I got out of my chair when I saw everybody staring at me. I grabbed my stuff and left the diner. I stood outside until I saw a bench about half way down the block. I walked over to it and sat down. I let the tears drain out of my eyes until I saw my fiancé follow me. He ran over to me. "Kate, please just tell me what's going on." I could see the worry in his voice as he somewhat was grasping what I was trying to tell him.
Finally I said it. "I was raped that night." I put my head into my hands, embarrassed to have to talk about it. "They held me down, all of them. They all raped me." I saw him take a step towards me. He sat down on the bench next to me and went to put his arm around me. I flinched as his warm hand touched the coolness of my back. He paused for a moment when I flinched, but then started rubbing my back the way he used to, when he would calm me down. Finally I turned into him and buried my face in his chest. I starting snotting and crying so hard.
It was a while before I stopped crying. I wanted to continue but I had no tears left. When I was finally able to grasp myself and actually breathe normally, my fiancé stood up and gave me his jacket. I didn't realize how many goose bumps I had on my arms. My face was wet and my eyes were stinging and red. I still wasn't able to recuperate anything from then. I was so tired from crying, which was weird but I was. He took me home and he put me to bed. He even tucked me into our big bed. I was so comfortable and I fell asleep.

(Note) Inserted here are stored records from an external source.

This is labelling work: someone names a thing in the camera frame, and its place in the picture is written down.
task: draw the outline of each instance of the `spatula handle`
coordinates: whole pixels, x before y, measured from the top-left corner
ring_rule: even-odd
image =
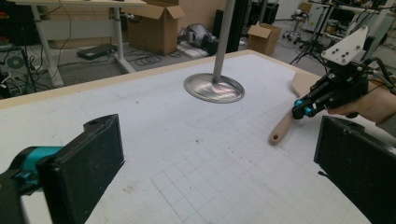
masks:
[[[283,139],[283,137],[285,137],[293,122],[294,117],[291,113],[291,110],[289,110],[285,117],[283,117],[283,119],[272,130],[269,138],[270,144],[273,146],[278,144]]]

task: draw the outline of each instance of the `chair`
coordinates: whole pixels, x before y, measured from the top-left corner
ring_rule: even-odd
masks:
[[[299,28],[300,21],[308,18],[308,14],[302,12],[300,9],[295,10],[294,14],[291,15],[291,20],[296,21],[293,30],[288,30],[282,34],[282,38],[287,38],[289,41],[293,41],[293,44],[297,44],[302,41],[302,33],[297,31]]]

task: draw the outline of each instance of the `wooden spatula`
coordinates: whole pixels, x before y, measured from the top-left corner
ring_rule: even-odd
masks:
[[[320,77],[311,75],[311,74],[304,74],[304,73],[296,73],[294,75],[292,81],[292,88],[294,93],[297,94],[298,98],[302,98],[306,94],[309,93],[309,88],[319,80]],[[269,138],[269,142],[271,145],[278,144],[283,137],[285,137],[286,133],[288,132],[291,124],[294,122],[293,115],[291,114],[291,109],[288,113],[283,117],[283,119],[275,126],[272,130]]]

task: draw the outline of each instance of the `stand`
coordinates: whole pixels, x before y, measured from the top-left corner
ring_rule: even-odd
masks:
[[[296,21],[294,24],[294,28],[292,30],[288,30],[285,33],[283,33],[282,38],[287,38],[289,41],[293,40],[293,37],[295,36],[295,39],[293,41],[293,44],[297,44],[299,42],[304,43],[302,41],[302,34],[298,31],[300,21],[303,19],[303,17],[298,16],[298,15],[292,15],[291,19],[289,21]]]
[[[297,55],[297,57],[295,59],[293,59],[293,61],[291,61],[290,64],[293,64],[294,62],[298,63],[306,55],[309,55],[309,56],[313,57],[314,59],[316,59],[321,64],[324,64],[324,60],[319,58],[314,53],[314,50],[319,49],[319,51],[322,52],[323,45],[318,42],[318,37],[320,36],[320,31],[322,30],[324,23],[326,21],[326,20],[323,20],[323,17],[327,18],[329,16],[329,14],[331,12],[331,7],[332,6],[329,6],[326,16],[324,15],[325,14],[324,11],[325,11],[326,7],[322,7],[322,12],[320,13],[318,23],[315,26],[314,33],[312,34],[311,39],[302,45],[302,47],[306,46],[305,49],[303,51],[301,51],[301,53],[299,53],[299,55]]]
[[[245,95],[245,90],[241,84],[221,75],[234,6],[235,0],[227,1],[213,75],[200,73],[187,77],[184,81],[186,91],[198,99],[211,103],[226,104],[239,101]]]

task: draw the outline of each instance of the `table surface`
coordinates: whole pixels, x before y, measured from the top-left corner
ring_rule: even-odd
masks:
[[[18,5],[68,6],[68,7],[138,7],[146,3],[141,0],[8,0]]]
[[[318,175],[322,114],[268,144],[302,71],[245,50],[227,54],[222,69],[244,86],[242,100],[213,104],[184,90],[187,77],[213,67],[211,57],[3,100],[0,170],[26,147],[64,146],[83,123],[119,114],[126,162],[87,223],[369,223]],[[31,223],[50,223],[42,193],[23,201]]]

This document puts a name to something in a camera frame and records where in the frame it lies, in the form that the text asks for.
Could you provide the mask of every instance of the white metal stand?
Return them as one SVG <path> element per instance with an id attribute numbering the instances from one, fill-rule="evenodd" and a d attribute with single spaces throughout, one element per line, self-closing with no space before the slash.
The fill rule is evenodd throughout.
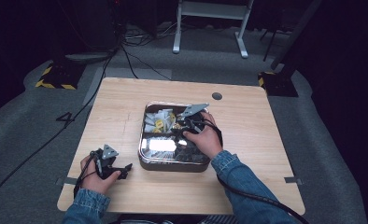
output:
<path id="1" fill-rule="evenodd" d="M 243 33 L 245 32 L 246 25 L 248 24 L 248 16 L 250 15 L 253 0 L 248 1 L 247 6 L 232 6 L 223 4 L 211 4 L 200 2 L 186 2 L 179 0 L 177 9 L 177 30 L 175 36 L 175 43 L 173 45 L 173 52 L 180 52 L 180 39 L 181 39 L 181 16 L 199 16 L 199 17 L 211 17 L 222 18 L 242 21 L 240 32 L 235 32 L 234 37 L 236 39 L 237 46 L 239 47 L 242 58 L 248 58 L 248 52 L 246 51 L 245 44 L 243 43 Z"/>

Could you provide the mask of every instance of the denim sleeve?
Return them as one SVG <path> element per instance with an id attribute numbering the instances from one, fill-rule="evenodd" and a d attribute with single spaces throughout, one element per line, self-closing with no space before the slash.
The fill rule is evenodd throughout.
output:
<path id="1" fill-rule="evenodd" d="M 62 223 L 101 223 L 110 199 L 88 189 L 80 189 L 67 209 Z"/>
<path id="2" fill-rule="evenodd" d="M 219 178 L 229 186 L 277 201 L 271 190 L 236 155 L 223 150 L 211 164 Z M 255 201 L 228 190 L 225 190 L 225 194 L 239 223 L 296 223 L 288 213 L 271 204 Z"/>

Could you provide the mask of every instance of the dark curtain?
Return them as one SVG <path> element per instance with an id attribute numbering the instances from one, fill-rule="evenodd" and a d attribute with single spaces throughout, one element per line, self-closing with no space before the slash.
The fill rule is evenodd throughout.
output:
<path id="1" fill-rule="evenodd" d="M 368 1 L 322 1 L 283 63 L 311 85 L 368 218 Z"/>
<path id="2" fill-rule="evenodd" d="M 42 1 L 48 11 L 42 18 L 33 12 L 33 1 L 0 1 L 0 108 L 24 91 L 24 77 L 51 60 L 52 50 L 69 54 L 85 49 L 57 1 Z M 61 4 L 73 16 L 71 3 L 61 1 Z M 40 19 L 44 18 L 50 20 L 53 27 L 43 25 Z M 54 45 L 46 38 L 52 35 L 56 36 Z"/>

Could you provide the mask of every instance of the metal tray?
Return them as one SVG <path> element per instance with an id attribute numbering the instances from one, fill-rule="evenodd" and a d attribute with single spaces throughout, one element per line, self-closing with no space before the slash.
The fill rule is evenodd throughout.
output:
<path id="1" fill-rule="evenodd" d="M 207 169 L 210 159 L 193 142 L 170 131 L 177 115 L 184 112 L 187 106 L 156 101 L 146 105 L 138 149 L 140 164 L 144 169 L 194 173 Z"/>

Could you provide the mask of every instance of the electrical cord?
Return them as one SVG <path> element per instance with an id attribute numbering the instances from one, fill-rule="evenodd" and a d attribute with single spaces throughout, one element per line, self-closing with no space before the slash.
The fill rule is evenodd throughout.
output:
<path id="1" fill-rule="evenodd" d="M 259 196 L 259 195 L 255 195 L 255 194 L 250 194 L 250 193 L 246 193 L 246 192 L 243 192 L 239 189 L 234 189 L 233 187 L 229 186 L 227 183 L 225 183 L 224 181 L 222 181 L 219 176 L 217 176 L 217 179 L 219 180 L 219 182 L 221 183 L 221 185 L 228 189 L 229 191 L 235 193 L 235 194 L 239 194 L 241 196 L 244 196 L 244 197 L 247 197 L 247 198 L 250 198 L 252 200 L 256 200 L 256 201 L 259 201 L 259 202 L 263 202 L 263 203 L 269 203 L 275 207 L 278 207 L 280 209 L 282 209 L 283 211 L 291 214 L 292 216 L 294 216 L 295 218 L 297 218 L 298 220 L 300 220 L 302 223 L 304 224 L 308 224 L 308 222 L 306 221 L 306 219 L 304 219 L 302 216 L 300 216 L 298 213 L 296 213 L 295 211 L 293 211 L 292 209 L 290 209 L 289 207 L 287 207 L 285 204 L 283 203 L 280 203 L 280 202 L 277 202 L 275 200 L 272 200 L 272 199 L 269 199 L 269 198 L 265 198 L 265 197 L 262 197 L 262 196 Z"/>
<path id="2" fill-rule="evenodd" d="M 129 67 L 131 68 L 132 74 L 134 75 L 135 78 L 138 79 L 138 76 L 134 73 L 134 69 L 132 67 L 131 60 L 129 59 L 128 52 L 126 52 L 126 49 L 123 46 L 121 47 L 122 47 L 123 52 L 125 53 L 126 59 L 128 60 L 128 64 L 129 64 Z"/>
<path id="3" fill-rule="evenodd" d="M 86 177 L 88 177 L 88 176 L 90 176 L 90 175 L 93 175 L 93 174 L 96 174 L 96 172 L 95 172 L 95 171 L 93 171 L 93 172 L 91 172 L 90 174 L 85 175 L 84 177 L 82 177 L 82 181 L 83 181 Z"/>
<path id="4" fill-rule="evenodd" d="M 159 34 L 157 34 L 157 37 L 156 38 L 151 38 L 150 35 L 146 35 L 146 34 L 141 34 L 139 31 L 137 31 L 136 29 L 133 29 L 132 31 L 137 31 L 137 34 L 133 34 L 133 35 L 130 35 L 130 36 L 126 36 L 125 37 L 125 41 L 123 41 L 123 44 L 126 45 L 126 46 L 129 46 L 129 47 L 138 47 L 138 46 L 146 46 L 147 44 L 149 44 L 151 41 L 154 41 L 154 40 L 160 40 L 160 39 L 164 39 L 166 37 L 168 37 L 169 35 L 175 35 L 176 32 L 173 32 L 173 33 L 169 33 L 169 34 L 166 34 L 170 29 L 172 29 L 173 27 L 175 27 L 177 25 L 177 22 L 173 23 L 172 25 L 170 25 L 169 27 L 167 28 L 164 28 L 163 31 Z M 130 42 L 130 41 L 127 41 L 126 39 L 129 39 L 129 38 L 138 38 L 140 37 L 140 41 L 138 43 L 134 43 L 134 42 Z"/>
<path id="5" fill-rule="evenodd" d="M 140 61 L 141 63 L 143 63 L 144 65 L 146 65 L 147 67 L 149 67 L 150 69 L 152 69 L 152 71 L 154 71 L 154 72 L 156 72 L 156 73 L 158 73 L 159 75 L 161 75 L 162 77 L 165 77 L 167 80 L 172 80 L 172 79 L 170 79 L 169 77 L 166 77 L 166 76 L 164 76 L 162 73 L 160 73 L 160 72 L 158 72 L 157 70 L 155 70 L 155 68 L 153 68 L 151 65 L 149 65 L 149 64 L 147 64 L 147 63 L 145 63 L 145 62 L 143 62 L 143 61 L 141 61 L 141 59 L 139 59 L 138 57 L 136 57 L 136 56 L 134 56 L 133 54 L 131 54 L 131 53 L 129 53 L 129 52 L 127 52 L 127 54 L 129 55 L 129 56 L 132 56 L 132 57 L 134 57 L 134 58 L 136 58 L 138 61 Z"/>
<path id="6" fill-rule="evenodd" d="M 109 64 L 109 62 L 111 61 L 112 57 L 116 54 L 116 50 L 114 51 L 114 53 L 111 55 L 111 57 L 106 60 L 106 62 L 104 63 L 103 65 L 103 74 L 100 78 L 100 81 L 99 81 L 99 84 L 96 88 L 96 91 L 94 92 L 94 94 L 92 95 L 92 97 L 89 99 L 89 101 L 77 112 L 77 114 L 72 118 L 70 119 L 64 126 L 61 130 L 59 130 L 55 135 L 53 135 L 51 137 L 50 140 L 48 140 L 44 145 L 42 145 L 39 149 L 37 149 L 35 152 L 33 152 L 29 157 L 27 157 L 23 162 L 21 162 L 21 164 L 19 164 L 13 171 L 11 171 L 9 173 L 9 175 L 7 175 L 3 181 L 1 181 L 0 183 L 0 188 L 3 187 L 3 185 L 26 163 L 28 162 L 30 159 L 33 158 L 34 155 L 36 155 L 39 151 L 41 151 L 44 147 L 46 147 L 50 142 L 52 142 L 60 133 L 62 133 L 64 131 L 64 129 L 66 129 L 68 127 L 68 125 L 70 125 L 75 119 L 76 117 L 78 117 L 78 115 L 86 108 L 86 106 L 92 101 L 93 97 L 96 95 L 96 93 L 98 92 L 99 88 L 100 88 L 100 85 L 102 83 L 102 80 L 103 78 L 106 76 L 106 68 Z"/>
<path id="7" fill-rule="evenodd" d="M 134 38 L 140 38 L 140 41 L 137 43 L 128 41 L 128 39 L 134 39 Z M 130 29 L 127 30 L 127 33 L 124 37 L 124 40 L 122 42 L 123 45 L 130 46 L 130 47 L 137 47 L 137 46 L 143 46 L 145 45 L 144 42 L 150 39 L 150 35 L 144 34 L 140 32 L 138 29 Z"/>
<path id="8" fill-rule="evenodd" d="M 88 158 L 88 160 L 86 161 L 84 167 L 82 168 L 81 170 L 81 174 L 79 175 L 78 179 L 77 179 L 77 182 L 76 182 L 76 186 L 74 187 L 74 198 L 76 198 L 77 196 L 77 192 L 79 190 L 79 188 L 81 187 L 81 184 L 82 184 L 82 181 L 88 176 L 88 175 L 92 175 L 93 173 L 91 174 L 88 174 L 88 175 L 85 175 L 85 171 L 88 169 L 88 166 L 89 166 L 89 163 L 91 163 L 91 161 L 93 160 L 93 157 L 96 155 L 96 153 L 94 151 L 91 152 L 91 156 Z"/>
<path id="9" fill-rule="evenodd" d="M 219 143 L 221 144 L 221 146 L 223 146 L 223 141 L 222 141 L 222 132 L 221 130 L 210 120 L 208 119 L 203 119 L 203 121 L 196 121 L 196 120 L 191 120 L 192 123 L 194 124 L 203 124 L 203 125 L 207 125 L 210 128 L 212 128 L 214 130 L 214 132 L 216 132 L 217 136 L 219 137 Z"/>

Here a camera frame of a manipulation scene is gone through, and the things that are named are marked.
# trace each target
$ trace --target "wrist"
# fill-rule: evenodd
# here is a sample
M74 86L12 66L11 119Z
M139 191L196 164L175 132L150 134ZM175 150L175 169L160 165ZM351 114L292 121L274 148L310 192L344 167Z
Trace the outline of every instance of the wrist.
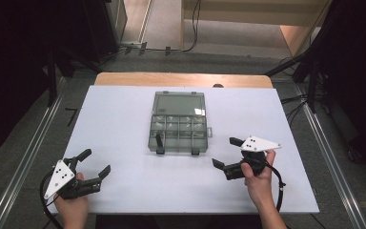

That night, he called the police. He was able to press charges against the rape after they found surveillance footage from the lobby of our apartment building cameras. They immediately knew who these men were. The most these men got was a fine, but we never even got the money for the items that they had taken from us. We never saw a penny of what they owed us. These men weren't taken to jail either, which pissed me off because I knew they were just going to do it again to some other innocent person. This was terrifying again because they could easily come back here and do it all over again. They were never stopped. They were never captured. They were left to run free after they broke in, stole all our things, and raped me. They never repaid us for anything that they did. I had a feeling they might come back sooner or later… And I hate to say that my feeling was right.